■ **Aim of the exercise**
Precisely the lines from the one with "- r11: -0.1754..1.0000" through the end of the data, both included, must make up the response, each restated word for word.

# # # #

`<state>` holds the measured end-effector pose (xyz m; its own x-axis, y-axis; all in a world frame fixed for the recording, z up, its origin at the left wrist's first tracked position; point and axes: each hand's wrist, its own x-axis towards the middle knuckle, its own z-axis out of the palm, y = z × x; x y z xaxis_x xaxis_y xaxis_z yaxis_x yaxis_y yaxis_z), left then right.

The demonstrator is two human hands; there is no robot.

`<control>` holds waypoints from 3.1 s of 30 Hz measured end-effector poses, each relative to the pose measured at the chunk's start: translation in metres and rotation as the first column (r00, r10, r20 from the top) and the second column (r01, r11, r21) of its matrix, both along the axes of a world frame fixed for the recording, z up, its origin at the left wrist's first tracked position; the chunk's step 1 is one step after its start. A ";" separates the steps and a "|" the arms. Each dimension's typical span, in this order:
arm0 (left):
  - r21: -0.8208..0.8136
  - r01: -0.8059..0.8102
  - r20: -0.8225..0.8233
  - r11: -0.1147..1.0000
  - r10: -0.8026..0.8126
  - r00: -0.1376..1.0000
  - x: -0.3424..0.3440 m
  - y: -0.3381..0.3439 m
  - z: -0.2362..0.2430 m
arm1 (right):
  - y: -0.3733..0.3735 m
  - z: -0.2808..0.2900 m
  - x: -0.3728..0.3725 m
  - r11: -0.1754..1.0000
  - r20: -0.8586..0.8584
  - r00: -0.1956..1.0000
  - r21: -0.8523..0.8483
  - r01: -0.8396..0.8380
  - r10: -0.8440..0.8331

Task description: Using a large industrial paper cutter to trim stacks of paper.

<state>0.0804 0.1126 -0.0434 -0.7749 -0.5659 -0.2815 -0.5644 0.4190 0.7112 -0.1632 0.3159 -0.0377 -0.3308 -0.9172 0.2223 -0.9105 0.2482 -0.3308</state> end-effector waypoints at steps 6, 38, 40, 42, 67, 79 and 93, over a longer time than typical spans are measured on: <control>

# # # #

■ **Solution to this problem**
  - r11: -0.1754..1.0000
  - r20: -0.8586..0.8584
  - r00: -0.1956..1.0000
  - r21: -0.8523..0.8483
  - r01: -0.8396..0.8380
  - r10: -0.8440..0.8331

Task description: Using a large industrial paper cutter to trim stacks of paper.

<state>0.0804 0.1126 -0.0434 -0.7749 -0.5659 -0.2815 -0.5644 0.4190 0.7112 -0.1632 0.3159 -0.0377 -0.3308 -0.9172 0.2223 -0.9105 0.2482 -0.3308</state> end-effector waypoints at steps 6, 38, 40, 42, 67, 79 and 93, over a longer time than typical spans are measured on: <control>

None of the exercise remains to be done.